Skrzydelski: Gancarczyk jako James najprawdopodobniej stworzył swoją najlepszą rolę w teatrze. A Małgorzata Zawadzka osiągnęła coś, co trudno nazwać jedynie interpretacją, przygotowaniem postaci wraz z reżyserem, czy nawet przekroczeniem aktorstwa, które polega na przeobrażeniu. Przepraszam za te górnolotne frazy, ale jej Mary Tyrone zachowuje się na scenie tak, jakby Perceval poprosił ją o jedno: bądź najkruchszą istotą na Ziemi. I Zawadzka to robi. Po prostu. Porusza się w innym rejestrze aktorskiej świadomości, poza kategoriami do uchwycenia. Chyba pierwszy raz odniosłem w teatrze takie wrażenie; co więcej, gdybym zobaczył „Pewnego długiego dnia” jako swój pierwszy spektakl w życiu, stwierdziłbym, że to jakieś czary albo hipnoza, która łączy aktorów i widzów i która udowadnia, że istnieje rzeczywistość poza możliwością zrozumienia.
Moroz: Tak, ta kreacja jest absolutnie wyjątkowa. Cóż dodać? Zawadzka odrywa się od reguł teatru psychologicznego (co nie znaczy, że w przedstawieniu w ogóle go nie ma). Powołuje postać owładniętą swoistym histerycznym tańcem, o ruchach ograniczonych do kilku bolesnych, powtarzalnych figur. Przywodzi to na myśl skonwencjonalizowane aktorstwo teatru butoh lub innych dalekowschodnich tradycji teatralnych. Pomimo albo raczej właśnie dzięki tym ograniczeniom aktorce udaje się zbudować osobowość sceniczną o wstrząsającej ekspresji.
Skrzydelski: Kapitalnie wypadają też Mikołaj Kubacki i Łukasz Stawarczyk jako synowie Tyrone’ów.
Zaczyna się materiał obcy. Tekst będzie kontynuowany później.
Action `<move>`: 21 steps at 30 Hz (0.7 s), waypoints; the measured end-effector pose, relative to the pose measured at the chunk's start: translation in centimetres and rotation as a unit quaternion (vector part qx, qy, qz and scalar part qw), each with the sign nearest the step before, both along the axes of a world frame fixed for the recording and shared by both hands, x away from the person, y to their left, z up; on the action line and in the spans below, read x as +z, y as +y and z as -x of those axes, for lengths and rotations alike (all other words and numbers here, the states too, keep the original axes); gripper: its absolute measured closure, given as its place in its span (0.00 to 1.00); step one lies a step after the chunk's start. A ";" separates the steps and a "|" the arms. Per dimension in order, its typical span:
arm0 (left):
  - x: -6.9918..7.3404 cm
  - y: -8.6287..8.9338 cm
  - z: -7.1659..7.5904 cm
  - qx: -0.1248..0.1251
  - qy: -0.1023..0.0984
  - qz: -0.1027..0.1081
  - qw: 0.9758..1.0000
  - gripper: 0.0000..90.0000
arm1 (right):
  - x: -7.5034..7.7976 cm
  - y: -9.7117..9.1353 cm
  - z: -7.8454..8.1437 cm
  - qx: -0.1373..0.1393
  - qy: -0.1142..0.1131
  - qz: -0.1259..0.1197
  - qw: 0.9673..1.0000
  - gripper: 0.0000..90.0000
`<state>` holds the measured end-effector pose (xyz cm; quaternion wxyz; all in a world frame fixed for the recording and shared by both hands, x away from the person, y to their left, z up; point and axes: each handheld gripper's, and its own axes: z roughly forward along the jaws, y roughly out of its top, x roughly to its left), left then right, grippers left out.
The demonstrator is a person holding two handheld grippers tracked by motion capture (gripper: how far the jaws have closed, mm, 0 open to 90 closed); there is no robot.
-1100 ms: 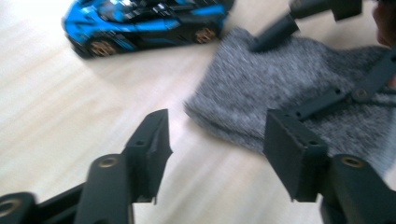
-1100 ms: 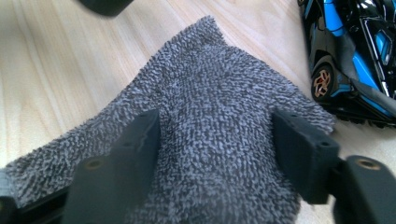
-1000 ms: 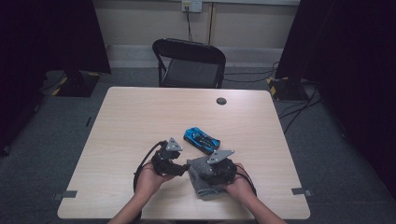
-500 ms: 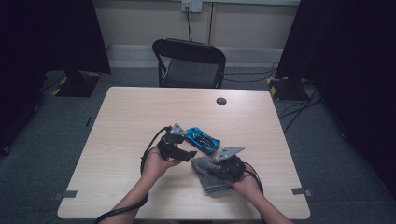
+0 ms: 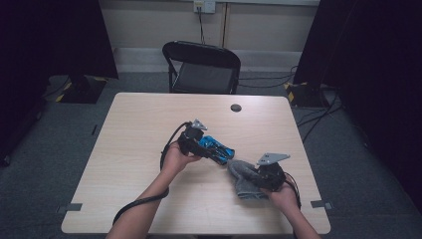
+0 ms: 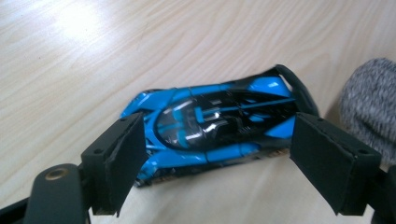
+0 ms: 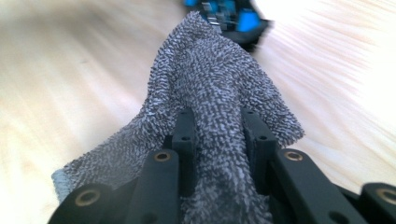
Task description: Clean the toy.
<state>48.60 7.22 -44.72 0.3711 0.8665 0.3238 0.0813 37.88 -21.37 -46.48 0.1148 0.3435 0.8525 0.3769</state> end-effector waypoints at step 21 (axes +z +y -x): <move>-2.5 -2.6 -0.8 -0.032 -0.018 -0.027 0.999 0.23 | -1.5 -0.7 -5.0 -0.091 0.010 0.042 0.995 0.78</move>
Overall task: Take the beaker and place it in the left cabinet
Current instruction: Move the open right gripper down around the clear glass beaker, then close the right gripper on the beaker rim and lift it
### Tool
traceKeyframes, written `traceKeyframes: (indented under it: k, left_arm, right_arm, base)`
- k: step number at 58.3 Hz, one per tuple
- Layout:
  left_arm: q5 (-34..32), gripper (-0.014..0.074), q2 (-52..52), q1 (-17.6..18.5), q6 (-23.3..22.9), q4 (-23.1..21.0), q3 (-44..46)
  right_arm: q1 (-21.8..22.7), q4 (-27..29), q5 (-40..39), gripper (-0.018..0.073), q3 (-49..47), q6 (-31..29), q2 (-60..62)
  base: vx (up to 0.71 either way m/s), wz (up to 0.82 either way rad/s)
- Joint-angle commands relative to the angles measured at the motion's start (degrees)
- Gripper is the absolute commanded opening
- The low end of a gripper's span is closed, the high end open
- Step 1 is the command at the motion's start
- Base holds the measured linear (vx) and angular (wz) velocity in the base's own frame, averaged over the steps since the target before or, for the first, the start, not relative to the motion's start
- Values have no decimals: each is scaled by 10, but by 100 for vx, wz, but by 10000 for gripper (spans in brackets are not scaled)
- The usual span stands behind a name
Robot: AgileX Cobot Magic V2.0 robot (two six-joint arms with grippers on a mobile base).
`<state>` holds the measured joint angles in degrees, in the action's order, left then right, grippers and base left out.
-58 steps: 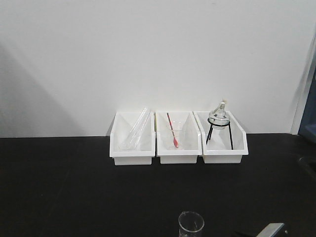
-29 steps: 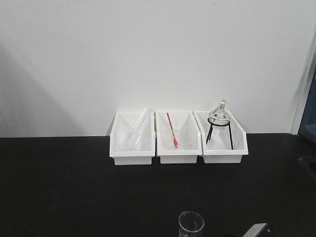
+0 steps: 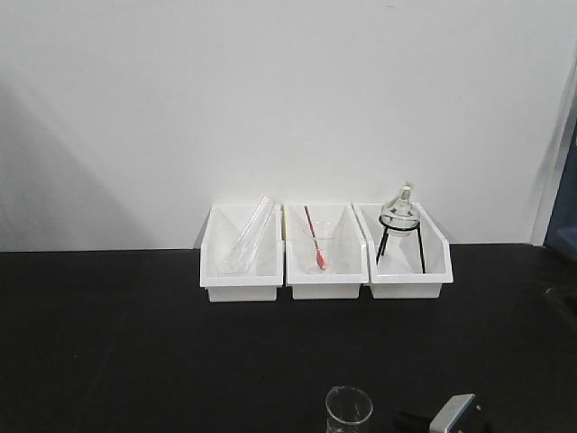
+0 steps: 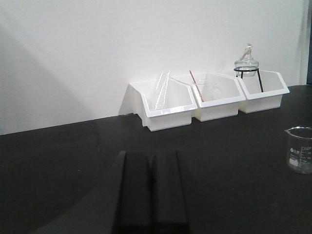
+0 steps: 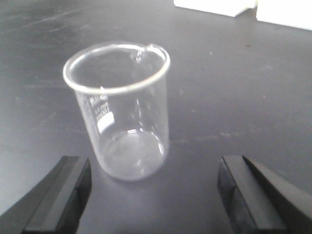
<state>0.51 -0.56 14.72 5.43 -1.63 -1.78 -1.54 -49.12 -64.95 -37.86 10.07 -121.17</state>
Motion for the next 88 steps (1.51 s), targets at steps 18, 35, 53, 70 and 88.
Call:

Moroz: Co ważne, żadnej z postaci nie da się zamknąć w prostych ocenach moralnych czy psychologicznych. Wszyscy wywołują w nas zrazu obrzydzenie, a zaraz potem litość i zrozumienie.
Skrzydelski: Od początku też znać, że Perceval osiągnął ten poziom mistrzostwa, który każe twórcy odejmować, a nie dodawać kolejne elementy inscenizacji. To rodzaj artystycznej pokory, która każe się skupić na tym, co najistotniejsze, a nie czarować widzów kolejnymi atrakcjami. Najważniejsza jest rozmowa z widzem, potraktowanym serio jako prawdziwy partner angażującej, intymnej dyskusji.
Rodzina w tym minionym sezonie była w teatrze najważniejsza. Udowodnili to Minkowska, Bogajewska, Perceval. Dodałbym do naszego zestawienia spektakl Marcina Wierzchowskiego (dla którego zresztą Perceval stanowi punkt odniesienia w pracy z aktorami) z Teatru Śląskiego w Katowicach: „Zanurzenie” również skłoniło nas do dyskusji o rodzinie i jej tajemnicach.
Moroz: Jak najwięcej takich rozmów w teatrze życzmy sobie w nowym sezonie.
Skrzydelski: Niepoprawny z ciebie optymista. Ale kto wie, kto wie. Wiadomość dla wszystkich zainteresowanych: przez te najbliższe miesiące będziemy się spotykać co dwa tygodnie, a nie jak dotychczas co tydzień. Poza teatrem są jeszcze inne obowiązki.